McClellan Summation index confirms the weekly breadth improvement which was seen in March-April of this year when this cumulative summation of breadth moved to the highest levels since 2010. While prices in some sectors have gotten ahead of themselves and have consolidated this move in recent weeks, this seems to be yet another intermediate-term breadth gauge that's giving out far more reasons for optimism than what might be seen in common sentiment polls.
TRIN readings for last Friday registered above a 2.5 reading, showing a huge spike in volume into declining vs Advancing stocks which can often signal that stock market declines are nearing capitulatory lows as "the Bears" start to climb aboard, at precisely the wrong time. This reading was the highest since early February which was triggered within a few days of the lows which happened three months ago.
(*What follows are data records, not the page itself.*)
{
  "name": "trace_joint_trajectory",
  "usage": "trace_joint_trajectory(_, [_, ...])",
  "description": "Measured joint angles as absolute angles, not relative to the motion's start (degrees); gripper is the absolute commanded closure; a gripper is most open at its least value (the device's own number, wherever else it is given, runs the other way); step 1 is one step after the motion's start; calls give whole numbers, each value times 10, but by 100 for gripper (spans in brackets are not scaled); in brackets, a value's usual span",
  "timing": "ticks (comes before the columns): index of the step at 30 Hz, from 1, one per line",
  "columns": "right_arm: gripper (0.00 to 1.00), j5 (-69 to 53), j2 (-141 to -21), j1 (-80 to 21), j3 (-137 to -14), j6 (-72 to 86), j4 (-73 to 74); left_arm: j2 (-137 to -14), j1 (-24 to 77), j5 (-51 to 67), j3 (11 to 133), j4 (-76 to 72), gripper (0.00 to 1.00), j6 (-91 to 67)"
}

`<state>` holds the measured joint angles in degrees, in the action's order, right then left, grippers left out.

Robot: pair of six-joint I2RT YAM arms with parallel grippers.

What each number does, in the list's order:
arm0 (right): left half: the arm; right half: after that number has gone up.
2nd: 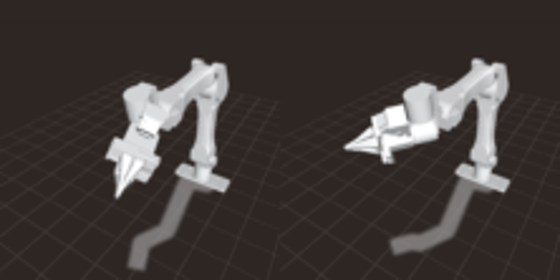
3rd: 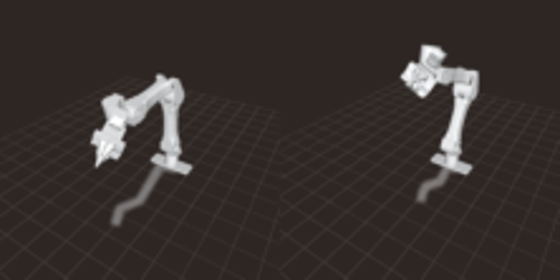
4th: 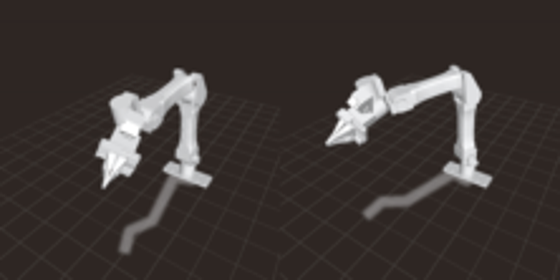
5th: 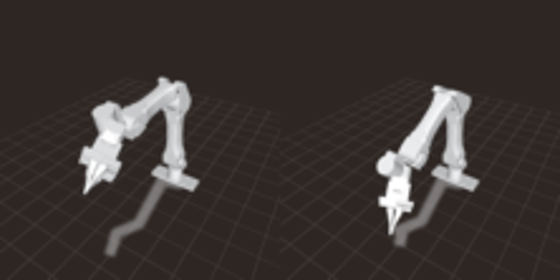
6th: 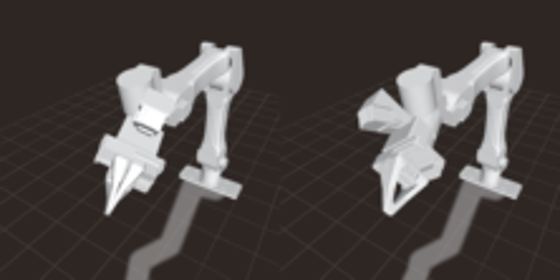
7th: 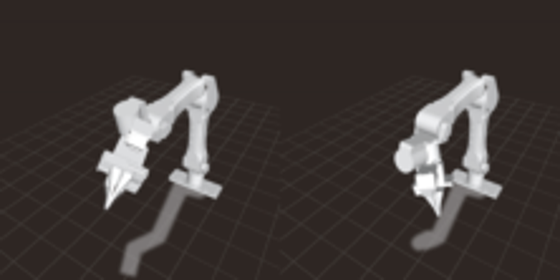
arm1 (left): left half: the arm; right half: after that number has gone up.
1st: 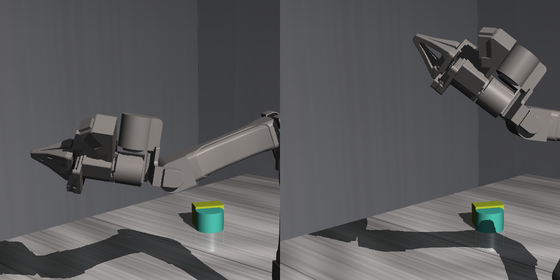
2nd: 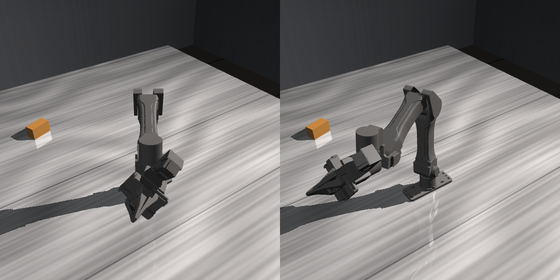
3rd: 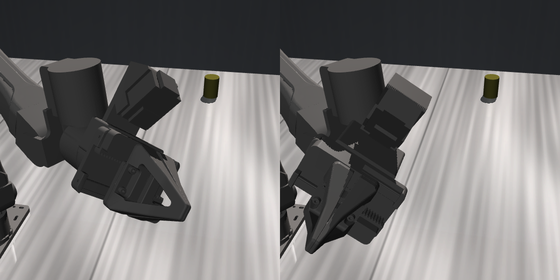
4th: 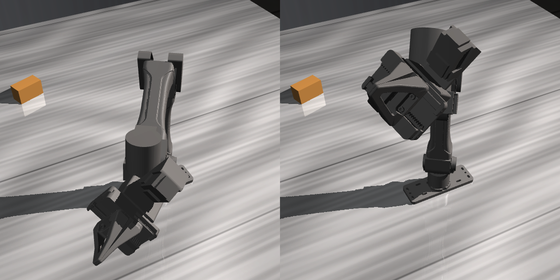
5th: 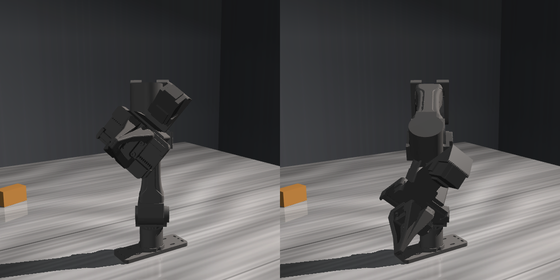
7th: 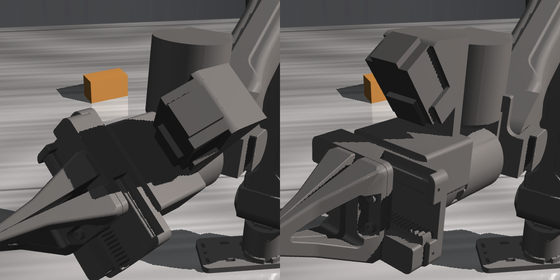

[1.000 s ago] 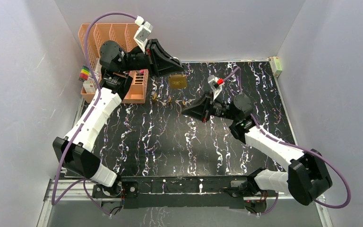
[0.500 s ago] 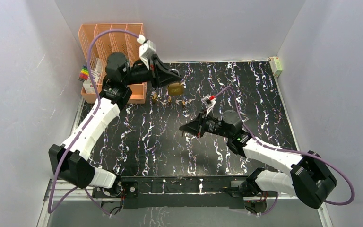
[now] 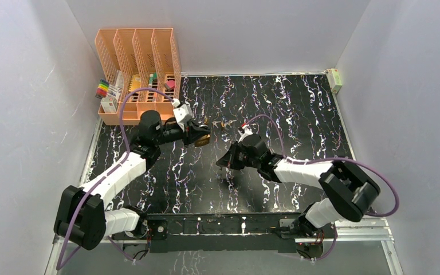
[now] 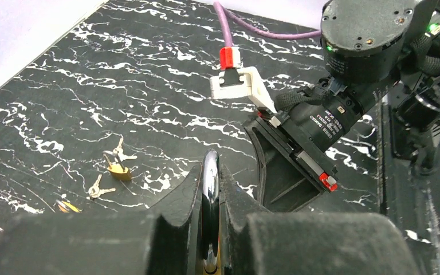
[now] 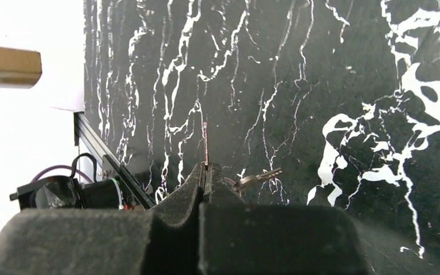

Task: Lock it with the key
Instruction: Place the key at the center of the board, then place the lock at the center of the board.

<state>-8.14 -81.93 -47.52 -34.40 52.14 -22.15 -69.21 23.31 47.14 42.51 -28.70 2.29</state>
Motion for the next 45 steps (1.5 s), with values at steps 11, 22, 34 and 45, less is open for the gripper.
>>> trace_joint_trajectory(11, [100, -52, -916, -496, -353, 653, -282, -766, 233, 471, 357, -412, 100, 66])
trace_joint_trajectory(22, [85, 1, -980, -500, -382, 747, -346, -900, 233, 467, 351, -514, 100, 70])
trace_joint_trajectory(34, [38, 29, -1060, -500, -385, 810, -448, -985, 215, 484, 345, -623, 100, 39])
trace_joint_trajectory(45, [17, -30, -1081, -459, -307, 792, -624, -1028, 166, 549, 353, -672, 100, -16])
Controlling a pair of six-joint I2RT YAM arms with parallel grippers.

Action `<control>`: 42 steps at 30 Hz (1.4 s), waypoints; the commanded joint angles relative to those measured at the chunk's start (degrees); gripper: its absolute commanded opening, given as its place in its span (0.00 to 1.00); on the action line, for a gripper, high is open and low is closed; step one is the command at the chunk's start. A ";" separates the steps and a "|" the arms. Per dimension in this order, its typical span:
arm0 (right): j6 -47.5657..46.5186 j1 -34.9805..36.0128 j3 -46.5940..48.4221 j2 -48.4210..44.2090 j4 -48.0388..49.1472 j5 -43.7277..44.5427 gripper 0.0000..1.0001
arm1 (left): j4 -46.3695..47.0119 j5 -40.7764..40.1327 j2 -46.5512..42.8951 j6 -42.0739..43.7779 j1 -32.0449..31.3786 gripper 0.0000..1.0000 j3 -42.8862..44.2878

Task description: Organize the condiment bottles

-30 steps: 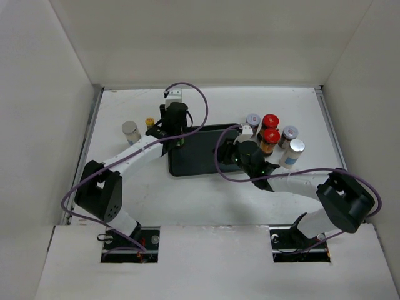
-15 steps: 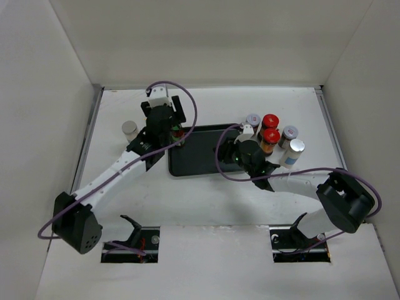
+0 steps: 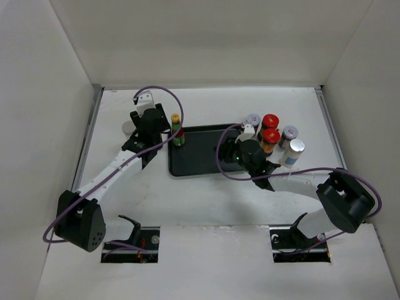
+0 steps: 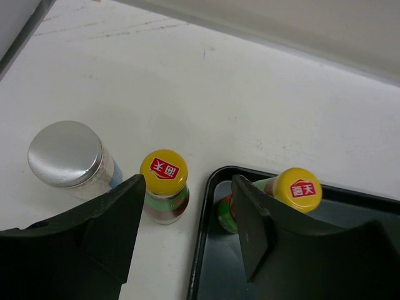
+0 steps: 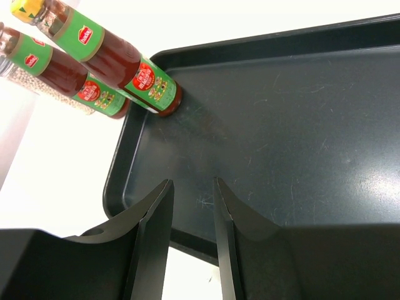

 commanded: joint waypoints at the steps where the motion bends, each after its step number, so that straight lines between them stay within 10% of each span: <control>1: 0.21 -0.23 0.27 -1.08 2.72 -0.57 0.38 | 0.99 0.02 2.23 -0.06 1.04 0.55 1.77; 10: -0.05 -0.23 0.01 -0.91 3.33 -0.40 0.39 | 3.28 -0.86 4.43 -0.59 3.68 0.55 0.80; 24: 0.03 -0.23 -0.08 -1.00 3.25 -0.57 0.39 | 2.05 -0.94 -0.65 -0.94 2.81 0.15 -1.48; 42: -0.05 -0.93 -0.69 -1.87 3.33 -0.14 0.39 | -9.13 -5.86 -13.86 -1.47 -16.96 0.14 1.85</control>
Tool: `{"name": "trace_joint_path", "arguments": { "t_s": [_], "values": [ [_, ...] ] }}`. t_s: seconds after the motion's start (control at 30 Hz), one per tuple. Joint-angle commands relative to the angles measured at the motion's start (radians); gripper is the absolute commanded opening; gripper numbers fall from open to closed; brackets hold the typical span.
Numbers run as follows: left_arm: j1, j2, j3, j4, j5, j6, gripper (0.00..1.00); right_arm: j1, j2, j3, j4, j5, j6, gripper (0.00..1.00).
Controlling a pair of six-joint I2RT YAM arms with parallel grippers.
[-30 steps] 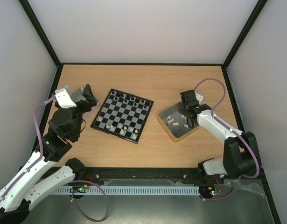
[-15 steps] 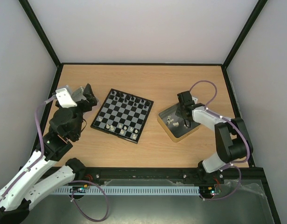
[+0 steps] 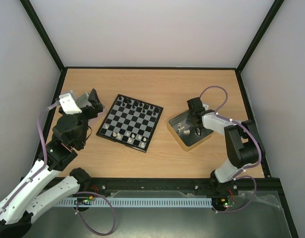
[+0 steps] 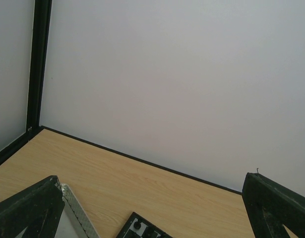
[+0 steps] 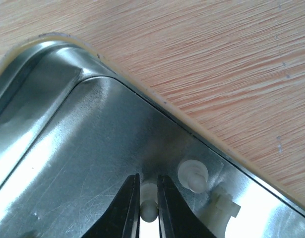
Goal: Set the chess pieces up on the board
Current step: Pick up the chess piece from the storage box.
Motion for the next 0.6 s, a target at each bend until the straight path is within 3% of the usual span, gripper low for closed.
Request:
{"name": "trace_joint_path", "arguments": {
  "t_s": [0.0,0.37,0.57],
  "values": [
    [0.006,-0.006,-0.008,0.020,-0.012,0.001,0.99,-0.005,0.001,0.011,0.017,0.041,-0.016,0.07],
    [0.006,-0.008,-0.012,0.015,-0.013,-0.008,0.99,0.006,-0.152,0.059,-0.067,-0.030,-0.002,0.05],
    [0.008,-0.004,-0.014,0.023,-0.008,-0.015,1.00,0.114,-0.204,0.143,-0.106,-0.043,0.031,0.06]
  ]
}}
Given that prices have fallen for the last three weeks,, we seem to be closer to lows, than to a time of downside acceleration, despite how ugly the near-term charts might appear.
Equity put/call readings have signaled that investors are not all that optimistic, despite prices being just 3% of All-time high territory. The 5-day moving average of the Put/call on Equities recently registered a reading near 0.90, or nearly equivalent amount of Puts being bought as calls, something which often signals a low is near. Given that this ratio is the highest seen since mid-February, equities look to be closer to lows than highs in the bigger scheme of things.
The ratio of Gold to SPX has begun to carve out a bullish base after the initial breakout in Gold into early March. This suggests that Gold in the weeks ahead likely could be a better bet than US Equities, and could outperform. For now, it's right to have a precious metals allocation technically, and both Gold and Silver look attractive from a risk/reward standpoint, while copper also looks to be close to forming a low.